Provided information:
========================================================================
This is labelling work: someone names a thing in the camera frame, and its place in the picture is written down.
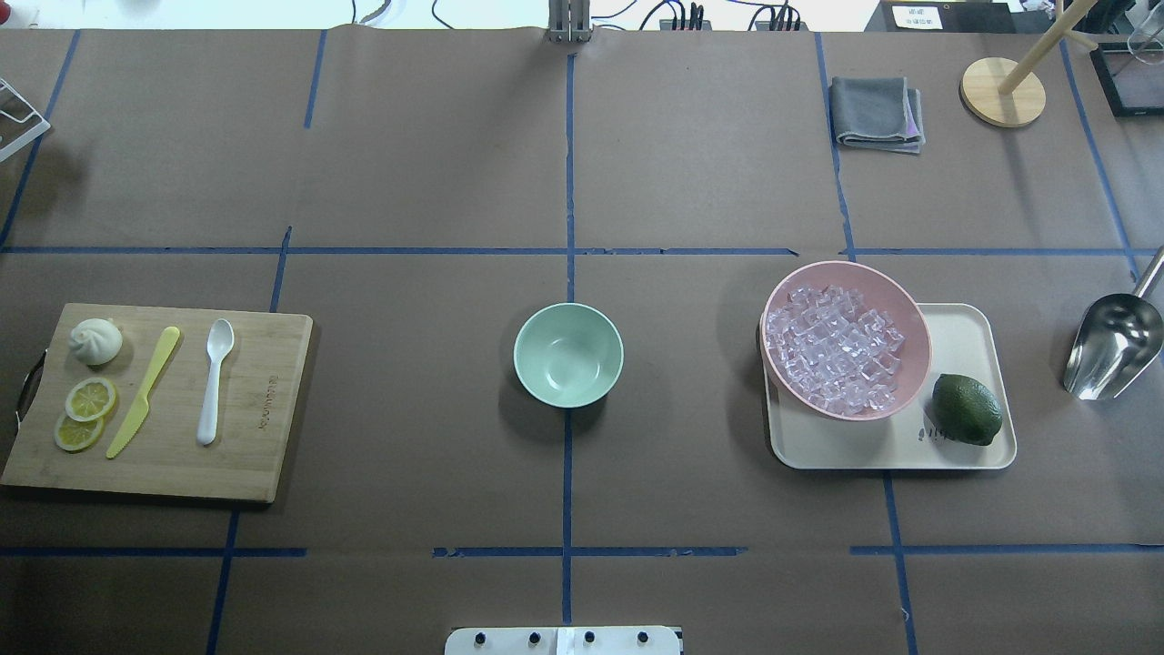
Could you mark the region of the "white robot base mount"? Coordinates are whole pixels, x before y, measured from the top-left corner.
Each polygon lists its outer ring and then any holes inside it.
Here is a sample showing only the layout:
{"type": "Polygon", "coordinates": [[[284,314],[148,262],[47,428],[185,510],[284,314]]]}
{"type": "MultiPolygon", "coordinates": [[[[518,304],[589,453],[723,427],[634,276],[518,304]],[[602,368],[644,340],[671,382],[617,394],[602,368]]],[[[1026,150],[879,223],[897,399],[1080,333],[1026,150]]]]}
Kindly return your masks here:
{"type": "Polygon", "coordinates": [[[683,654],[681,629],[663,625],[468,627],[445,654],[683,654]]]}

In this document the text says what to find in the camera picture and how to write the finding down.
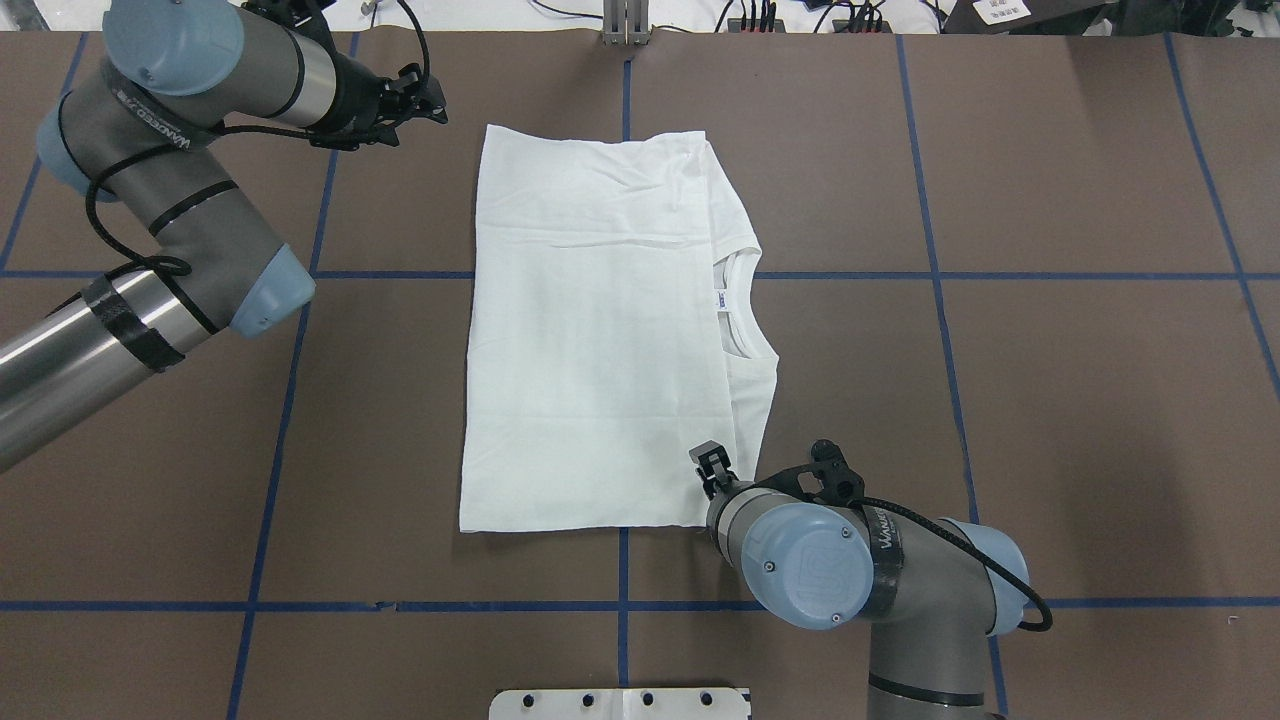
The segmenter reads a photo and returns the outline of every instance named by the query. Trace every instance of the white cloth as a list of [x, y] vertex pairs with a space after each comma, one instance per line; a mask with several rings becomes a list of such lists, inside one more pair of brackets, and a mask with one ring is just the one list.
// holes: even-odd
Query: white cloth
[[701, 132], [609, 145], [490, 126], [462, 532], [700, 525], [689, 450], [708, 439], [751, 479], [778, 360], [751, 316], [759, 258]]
========================================================================
What this task involves: Scan the listing above, and wherever a line holds the word "inside", copy it.

Answer to the exercise:
Each polygon lists its outer ring and then any holes inside it.
The segmenter reads a photo and returns the outline of every instance named by the query. Trace every instance of the white cloth as a list of [x, y] vertex pairs with a space after each comma, one instance per line; a mask with several rings becomes a list of such lists, inside one more pair of brackets, and a mask with one ring is just the one list.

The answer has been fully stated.